[Items listed in a dataset]
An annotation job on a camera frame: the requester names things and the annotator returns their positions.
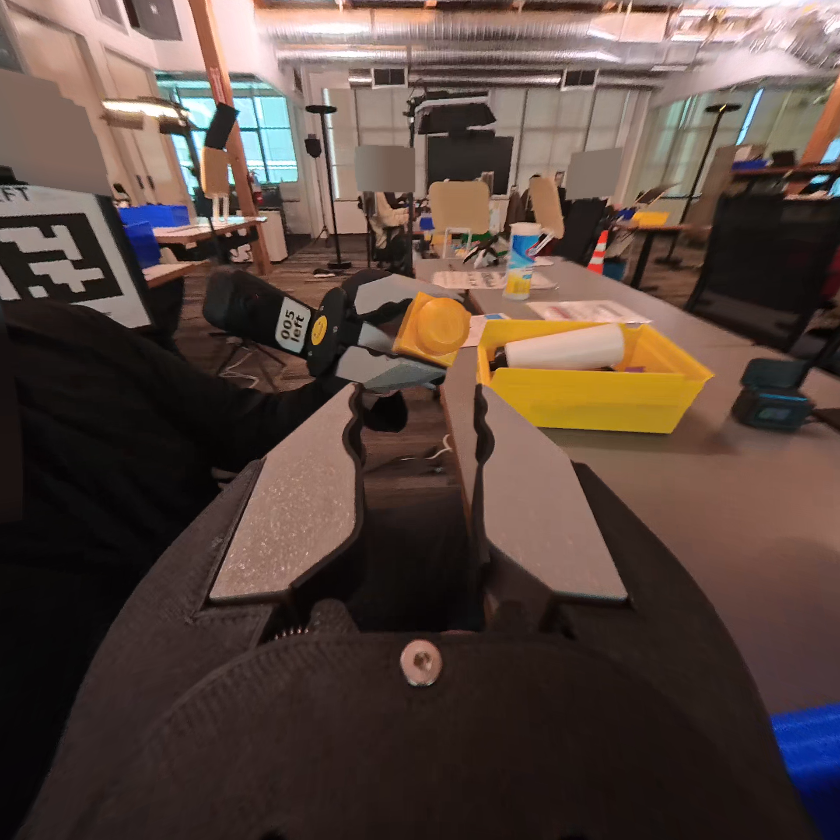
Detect tilted tan board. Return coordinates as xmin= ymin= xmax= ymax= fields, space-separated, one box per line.
xmin=528 ymin=176 xmax=565 ymax=240

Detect blue plastic bin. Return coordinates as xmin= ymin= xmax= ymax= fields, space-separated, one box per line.
xmin=771 ymin=705 xmax=840 ymax=840

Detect wooden post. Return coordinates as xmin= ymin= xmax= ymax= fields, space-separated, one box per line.
xmin=189 ymin=0 xmax=271 ymax=277
xmin=786 ymin=72 xmax=840 ymax=196

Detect wooden standing desk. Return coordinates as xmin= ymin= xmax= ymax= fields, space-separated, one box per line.
xmin=730 ymin=163 xmax=840 ymax=198

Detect black office chair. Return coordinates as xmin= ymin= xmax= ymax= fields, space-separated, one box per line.
xmin=686 ymin=193 xmax=840 ymax=349

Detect large tan board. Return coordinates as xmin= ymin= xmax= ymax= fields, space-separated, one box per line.
xmin=428 ymin=180 xmax=492 ymax=237

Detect wipes canister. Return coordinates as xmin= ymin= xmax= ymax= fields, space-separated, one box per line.
xmin=505 ymin=222 xmax=542 ymax=301

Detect orange plastic part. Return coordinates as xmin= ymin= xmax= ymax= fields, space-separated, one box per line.
xmin=394 ymin=293 xmax=472 ymax=367

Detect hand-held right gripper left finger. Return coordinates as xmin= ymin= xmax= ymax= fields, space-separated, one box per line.
xmin=209 ymin=382 xmax=365 ymax=603

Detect black white marker board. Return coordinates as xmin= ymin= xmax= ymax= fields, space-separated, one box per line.
xmin=0 ymin=185 xmax=153 ymax=329

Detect small tan board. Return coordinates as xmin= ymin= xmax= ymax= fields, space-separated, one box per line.
xmin=200 ymin=147 xmax=231 ymax=198

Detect black wall monitor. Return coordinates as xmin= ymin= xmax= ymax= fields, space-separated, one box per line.
xmin=427 ymin=134 xmax=515 ymax=196

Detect black light stand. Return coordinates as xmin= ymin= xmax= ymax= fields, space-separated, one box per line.
xmin=305 ymin=105 xmax=352 ymax=270

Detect blue crate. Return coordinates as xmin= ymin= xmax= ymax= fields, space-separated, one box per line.
xmin=118 ymin=205 xmax=191 ymax=229

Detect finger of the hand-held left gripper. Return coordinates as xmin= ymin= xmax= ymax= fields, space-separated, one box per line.
xmin=335 ymin=326 xmax=448 ymax=395
xmin=354 ymin=274 xmax=463 ymax=322

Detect yellow plastic bin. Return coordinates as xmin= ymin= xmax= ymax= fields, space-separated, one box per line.
xmin=476 ymin=319 xmax=715 ymax=434

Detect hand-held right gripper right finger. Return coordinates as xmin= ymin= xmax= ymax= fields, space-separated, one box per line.
xmin=471 ymin=384 xmax=630 ymax=631

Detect white plastic bottle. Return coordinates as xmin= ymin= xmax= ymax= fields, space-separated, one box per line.
xmin=504 ymin=323 xmax=626 ymax=371

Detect printed paper sheet red marks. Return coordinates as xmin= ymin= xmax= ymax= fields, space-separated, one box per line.
xmin=525 ymin=301 xmax=652 ymax=326

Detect black charger case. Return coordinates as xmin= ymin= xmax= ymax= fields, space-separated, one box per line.
xmin=731 ymin=357 xmax=815 ymax=433

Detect silver ventilation duct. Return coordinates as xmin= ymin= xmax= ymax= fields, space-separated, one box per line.
xmin=256 ymin=0 xmax=840 ymax=73

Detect black studio softbox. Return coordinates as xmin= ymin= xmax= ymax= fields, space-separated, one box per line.
xmin=416 ymin=101 xmax=496 ymax=135

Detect black ceiling speaker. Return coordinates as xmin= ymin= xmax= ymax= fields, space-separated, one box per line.
xmin=125 ymin=0 xmax=183 ymax=40

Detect person's left forearm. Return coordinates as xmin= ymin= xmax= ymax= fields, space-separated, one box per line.
xmin=13 ymin=302 xmax=409 ymax=500

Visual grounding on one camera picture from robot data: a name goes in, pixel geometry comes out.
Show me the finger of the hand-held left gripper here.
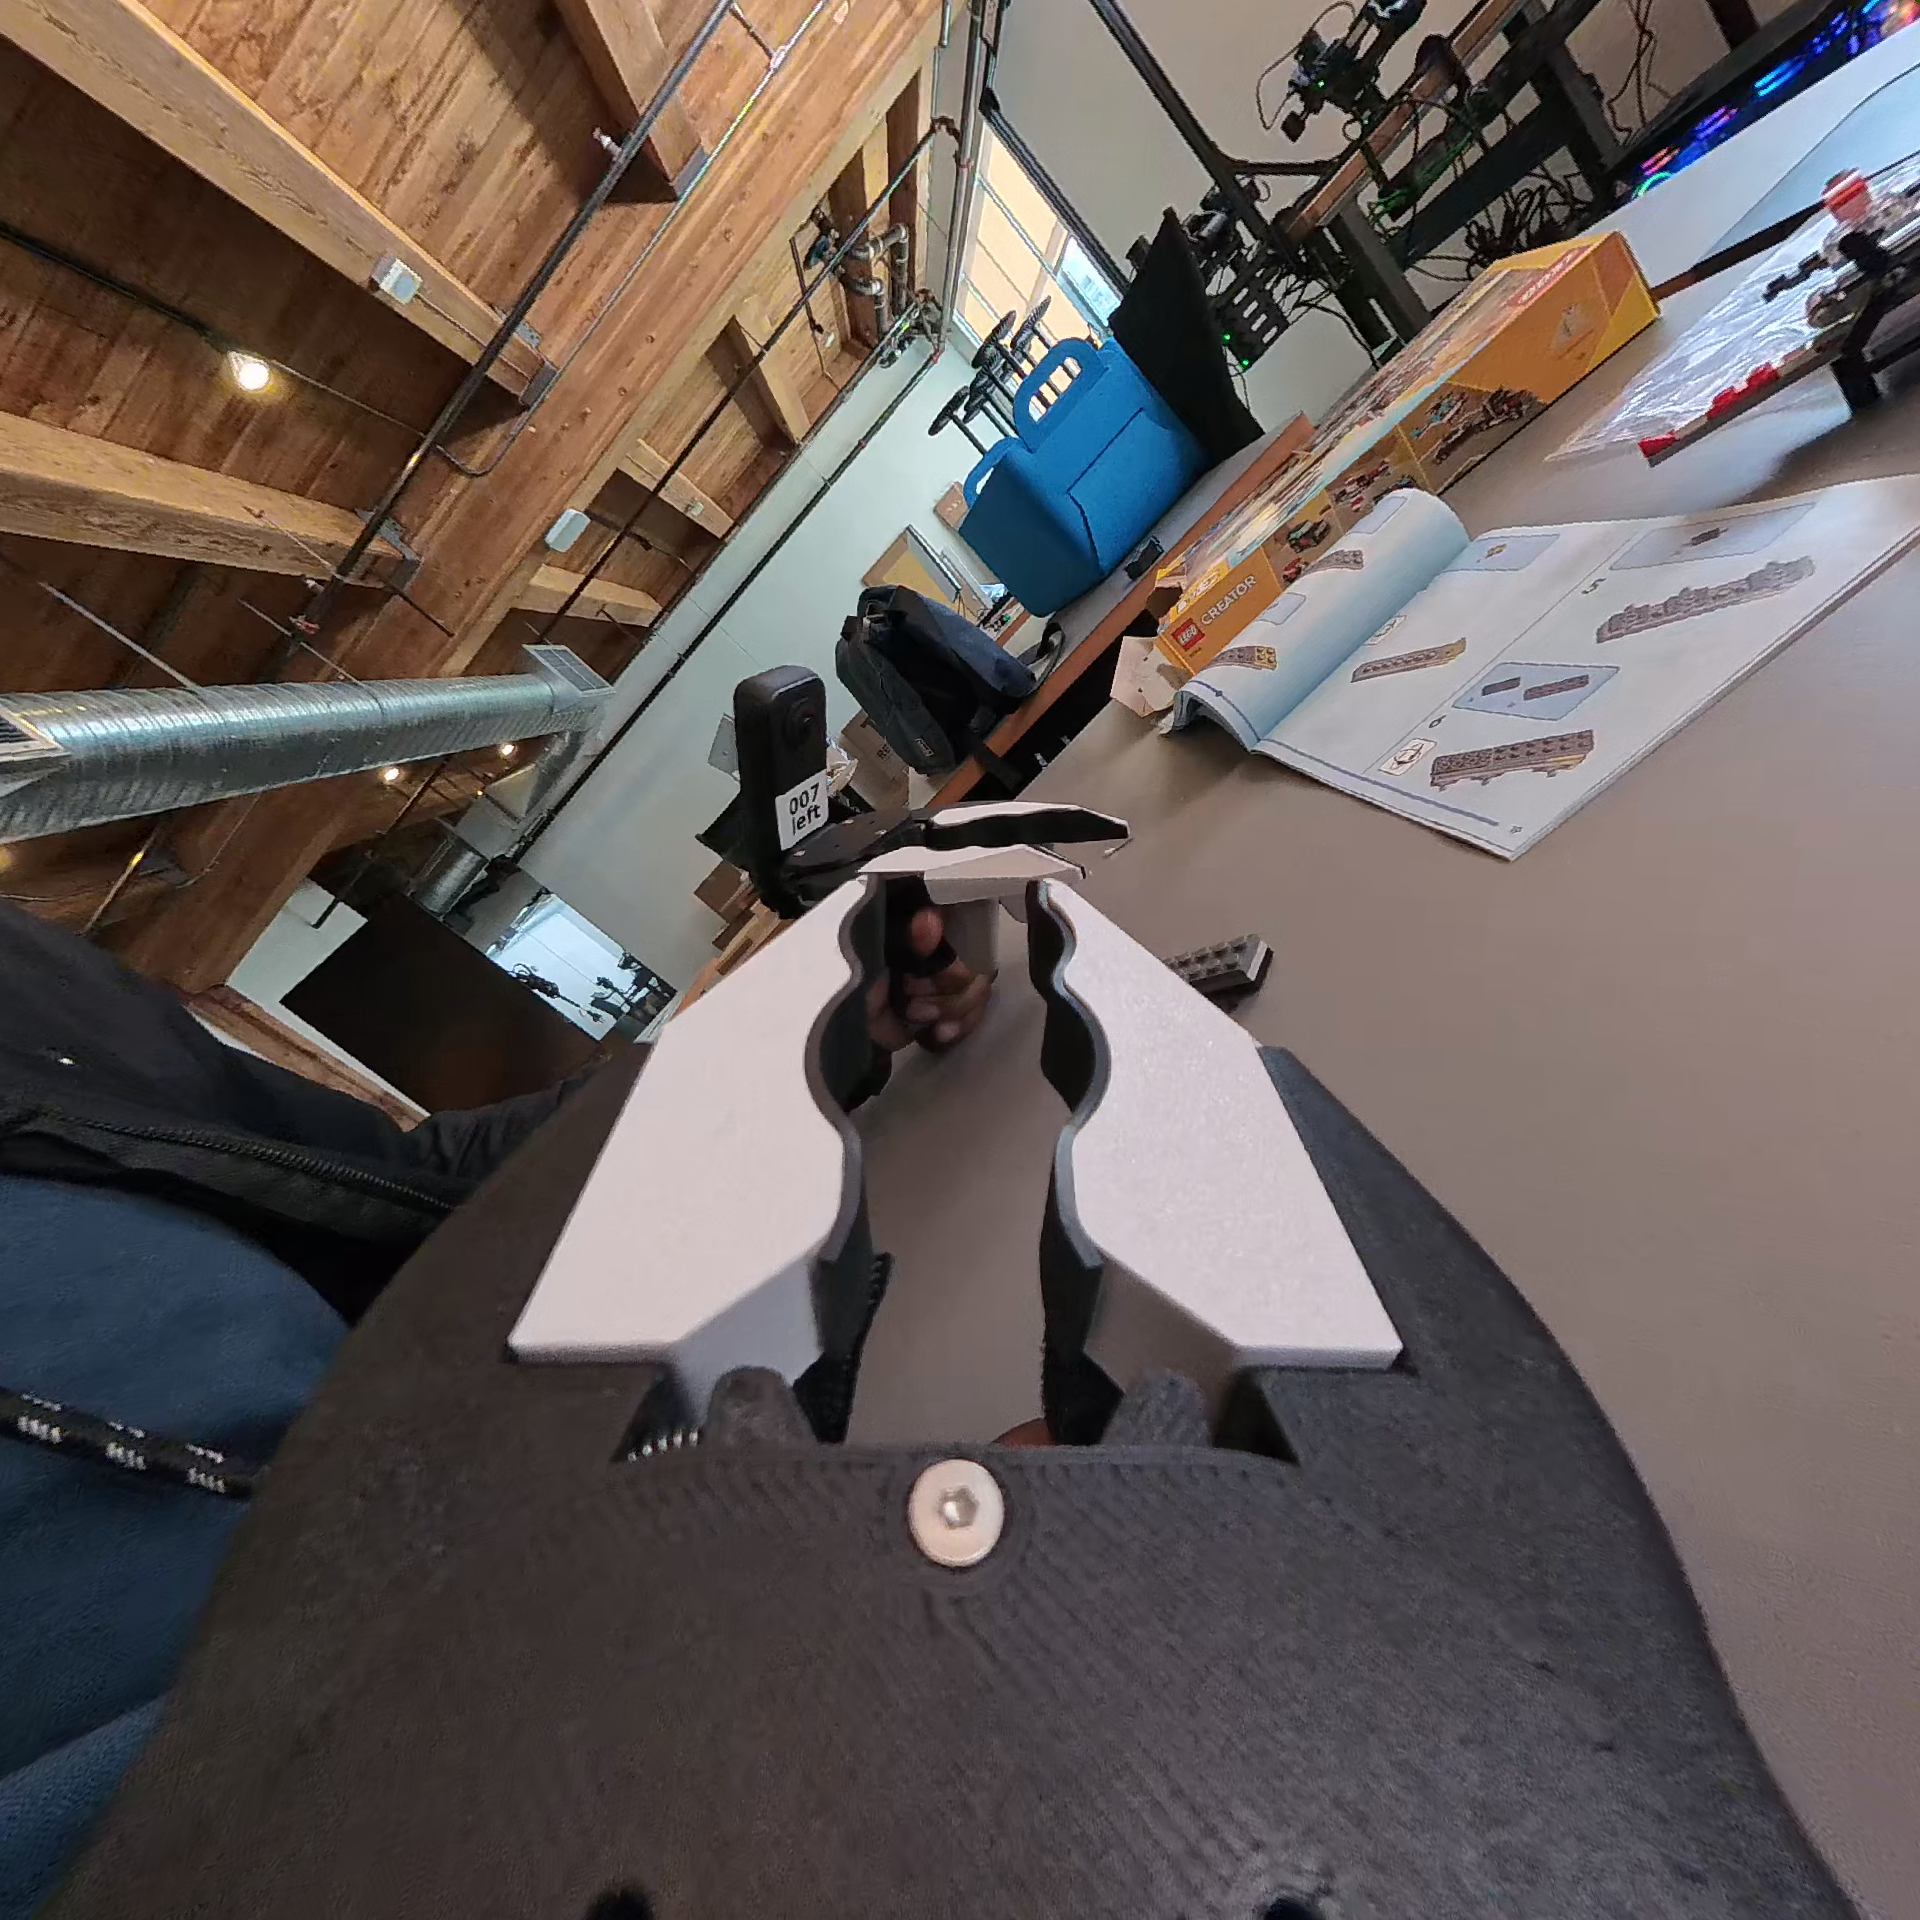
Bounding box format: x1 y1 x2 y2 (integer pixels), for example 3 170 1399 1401
878 843 1094 904
927 801 1130 859

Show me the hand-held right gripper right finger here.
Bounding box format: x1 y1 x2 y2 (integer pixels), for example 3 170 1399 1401
1025 878 1409 1438

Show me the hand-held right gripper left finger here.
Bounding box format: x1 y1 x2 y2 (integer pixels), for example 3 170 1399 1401
509 873 897 1434

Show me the dark grey brick plate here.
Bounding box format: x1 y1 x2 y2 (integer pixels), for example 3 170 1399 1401
1162 933 1275 1002

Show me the grey desk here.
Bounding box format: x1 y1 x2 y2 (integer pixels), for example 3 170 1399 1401
661 22 1920 1920

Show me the person's left hand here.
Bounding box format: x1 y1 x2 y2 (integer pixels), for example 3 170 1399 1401
864 945 1002 1057

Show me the black backpack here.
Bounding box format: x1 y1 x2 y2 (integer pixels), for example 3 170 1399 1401
834 586 1069 783

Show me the blue armchair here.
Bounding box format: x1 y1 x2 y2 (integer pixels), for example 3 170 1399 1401
960 336 1213 618

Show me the black ceiling pipe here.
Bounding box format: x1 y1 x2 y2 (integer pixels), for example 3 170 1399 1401
309 0 739 606

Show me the black panel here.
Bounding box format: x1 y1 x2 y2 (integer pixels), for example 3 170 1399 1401
1106 210 1266 462

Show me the black jacket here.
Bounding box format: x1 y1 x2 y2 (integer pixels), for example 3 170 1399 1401
0 899 609 1328

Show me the open building instruction booklet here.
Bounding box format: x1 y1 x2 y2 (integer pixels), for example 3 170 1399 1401
1162 478 1920 861

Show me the blue hoodie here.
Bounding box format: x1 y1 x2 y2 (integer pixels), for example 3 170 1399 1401
0 1170 356 1920

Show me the yellow brick set box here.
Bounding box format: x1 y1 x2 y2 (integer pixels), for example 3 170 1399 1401
1114 231 1665 722

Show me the clear plastic bag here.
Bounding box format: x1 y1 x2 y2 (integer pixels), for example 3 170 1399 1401
1544 308 1876 462

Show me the partly built brick model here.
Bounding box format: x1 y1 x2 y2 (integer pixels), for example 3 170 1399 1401
1639 163 1920 466

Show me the lit computer case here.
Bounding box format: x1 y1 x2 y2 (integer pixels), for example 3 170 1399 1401
1612 0 1920 200

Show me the dark wall screen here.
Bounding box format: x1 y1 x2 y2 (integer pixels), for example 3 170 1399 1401
281 895 606 1123

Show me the silver ventilation duct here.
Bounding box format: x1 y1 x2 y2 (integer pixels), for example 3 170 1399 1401
0 649 611 845

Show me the black white drawstring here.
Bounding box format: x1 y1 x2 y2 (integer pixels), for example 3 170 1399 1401
0 1388 259 1503

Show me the black camera rig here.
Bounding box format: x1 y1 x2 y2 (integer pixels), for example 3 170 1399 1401
1271 0 1429 145

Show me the black frame workbench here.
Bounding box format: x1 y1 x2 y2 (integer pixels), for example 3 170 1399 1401
1275 0 1641 349

- [What is required]
Leave every picture out. Retype the remaining data exactly.

- [Written answer]
An annotation job on a camera frame: the requester names things and the annotator returns their positions.
Detect tilted tan board. Return coordinates as xmin= ymin= xmax= ymax= fields, space-separated, one box per line.
xmin=528 ymin=176 xmax=565 ymax=240

Detect blue plastic bin. Return coordinates as xmin= ymin= xmax= ymax= fields, space-separated, one box per line.
xmin=771 ymin=705 xmax=840 ymax=840

Detect wooden post. Return coordinates as xmin= ymin= xmax= ymax= fields, space-separated, one box per line.
xmin=189 ymin=0 xmax=271 ymax=277
xmin=786 ymin=72 xmax=840 ymax=196

Detect wooden standing desk. Return coordinates as xmin= ymin= xmax= ymax= fields, space-separated, one box per line.
xmin=730 ymin=163 xmax=840 ymax=198

Detect black office chair. Return coordinates as xmin= ymin= xmax= ymax= fields, space-separated, one box per line.
xmin=686 ymin=193 xmax=840 ymax=349

Detect large tan board. Return coordinates as xmin= ymin= xmax= ymax= fields, space-separated, one box per line.
xmin=428 ymin=180 xmax=492 ymax=237

Detect wipes canister. Return coordinates as xmin= ymin= xmax= ymax= fields, space-separated, one box per line.
xmin=505 ymin=222 xmax=542 ymax=301

Detect orange plastic part. Return coordinates as xmin= ymin= xmax= ymax= fields, space-separated, one box per line.
xmin=394 ymin=293 xmax=472 ymax=367

Detect hand-held right gripper left finger. Return coordinates as xmin= ymin= xmax= ymax= fields, space-separated, one box per line.
xmin=209 ymin=382 xmax=365 ymax=603

Detect black white marker board. Return coordinates as xmin= ymin= xmax= ymax= fields, space-separated, one box per line.
xmin=0 ymin=185 xmax=153 ymax=329

Detect small tan board. Return coordinates as xmin= ymin= xmax= ymax= fields, space-separated, one box per line.
xmin=200 ymin=147 xmax=231 ymax=198

Detect black wall monitor. Return coordinates as xmin= ymin= xmax= ymax= fields, space-separated, one box per line.
xmin=427 ymin=134 xmax=515 ymax=196

Detect black light stand. Return coordinates as xmin= ymin= xmax= ymax= fields, space-separated, one box per line.
xmin=305 ymin=105 xmax=352 ymax=270

Detect blue crate. Return coordinates as xmin= ymin= xmax= ymax= fields, space-separated, one box per line.
xmin=118 ymin=205 xmax=191 ymax=229

Detect finger of the hand-held left gripper. Return coordinates as xmin= ymin= xmax= ymax= fields, space-separated, one box per line.
xmin=335 ymin=326 xmax=448 ymax=395
xmin=354 ymin=274 xmax=463 ymax=322

Detect yellow plastic bin. Return coordinates as xmin= ymin= xmax= ymax= fields, space-separated, one box per line.
xmin=476 ymin=319 xmax=715 ymax=434

Detect hand-held right gripper right finger. Return coordinates as xmin= ymin= xmax= ymax= fields, space-separated, one box per line.
xmin=471 ymin=384 xmax=630 ymax=631

Detect white plastic bottle. Return coordinates as xmin= ymin= xmax= ymax= fields, space-separated, one box per line.
xmin=504 ymin=323 xmax=626 ymax=371

Detect printed paper sheet red marks. Return coordinates as xmin= ymin= xmax= ymax= fields, space-separated, one box per line.
xmin=525 ymin=301 xmax=652 ymax=326

Detect black charger case. Return coordinates as xmin= ymin= xmax= ymax= fields, space-separated, one box per line.
xmin=731 ymin=357 xmax=815 ymax=433

Detect silver ventilation duct. Return coordinates as xmin= ymin= xmax= ymax= fields, space-separated, one box per line.
xmin=256 ymin=0 xmax=840 ymax=73

Detect black studio softbox. Return coordinates as xmin= ymin= xmax= ymax= fields, space-separated, one box per line.
xmin=416 ymin=101 xmax=496 ymax=135

Detect black ceiling speaker. Return coordinates as xmin= ymin= xmax= ymax= fields, space-separated, one box per line.
xmin=125 ymin=0 xmax=183 ymax=40

Detect person's left forearm. Return coordinates as xmin= ymin= xmax= ymax= fields, space-separated, one box per line.
xmin=13 ymin=302 xmax=409 ymax=500

Visual grounding on one camera picture from robot data: a name goes in, pixel geometry comes out.
Show me the finger of the hand-held left gripper here.
Bounding box format: x1 y1 x2 y2 (integer pixels), for example 3 170 1399 1401
878 843 1094 904
927 801 1130 859

Show me the hand-held right gripper right finger here.
Bounding box format: x1 y1 x2 y2 (integer pixels), for example 3 170 1399 1401
1025 878 1409 1438

Show me the hand-held right gripper left finger here.
Bounding box format: x1 y1 x2 y2 (integer pixels), for example 3 170 1399 1401
509 873 897 1434

Show me the dark grey brick plate here.
Bounding box format: x1 y1 x2 y2 (integer pixels), for example 3 170 1399 1401
1162 933 1275 1002

Show me the grey desk here.
Bounding box format: x1 y1 x2 y2 (integer pixels), for example 3 170 1399 1401
661 22 1920 1920

Show me the person's left hand here.
Bounding box format: x1 y1 x2 y2 (integer pixels), for example 3 170 1399 1401
864 945 1002 1057

Show me the black backpack here.
Bounding box format: x1 y1 x2 y2 (integer pixels), for example 3 170 1399 1401
834 586 1069 783

Show me the blue armchair here.
Bounding box format: x1 y1 x2 y2 (integer pixels), for example 3 170 1399 1401
960 336 1213 618

Show me the black ceiling pipe here.
Bounding box format: x1 y1 x2 y2 (integer pixels), for example 3 170 1399 1401
309 0 739 606

Show me the black panel here.
Bounding box format: x1 y1 x2 y2 (integer pixels), for example 3 170 1399 1401
1106 210 1266 462

Show me the black jacket here.
Bounding box format: x1 y1 x2 y2 (integer pixels), for example 3 170 1399 1401
0 899 609 1328

Show me the open building instruction booklet here.
Bounding box format: x1 y1 x2 y2 (integer pixels), for example 3 170 1399 1401
1162 478 1920 861

Show me the blue hoodie here.
Bounding box format: x1 y1 x2 y2 (integer pixels), for example 3 170 1399 1401
0 1170 356 1920

Show me the yellow brick set box here.
Bounding box format: x1 y1 x2 y2 (integer pixels), for example 3 170 1399 1401
1114 231 1665 722

Show me the clear plastic bag here.
Bounding box format: x1 y1 x2 y2 (integer pixels), for example 3 170 1399 1401
1544 308 1876 462

Show me the partly built brick model here.
Bounding box format: x1 y1 x2 y2 (integer pixels), for example 3 170 1399 1401
1639 163 1920 466

Show me the lit computer case here.
Bounding box format: x1 y1 x2 y2 (integer pixels), for example 3 170 1399 1401
1612 0 1920 200

Show me the dark wall screen here.
Bounding box format: x1 y1 x2 y2 (integer pixels), for example 3 170 1399 1401
281 895 606 1123

Show me the silver ventilation duct here.
Bounding box format: x1 y1 x2 y2 (integer pixels), for example 3 170 1399 1401
0 649 611 845

Show me the black white drawstring here.
Bounding box format: x1 y1 x2 y2 (integer pixels), for example 3 170 1399 1401
0 1388 259 1503

Show me the black camera rig here.
Bounding box format: x1 y1 x2 y2 (integer pixels), for example 3 170 1399 1401
1271 0 1429 145

Show me the black frame workbench here.
Bounding box format: x1 y1 x2 y2 (integer pixels), for example 3 170 1399 1401
1275 0 1641 349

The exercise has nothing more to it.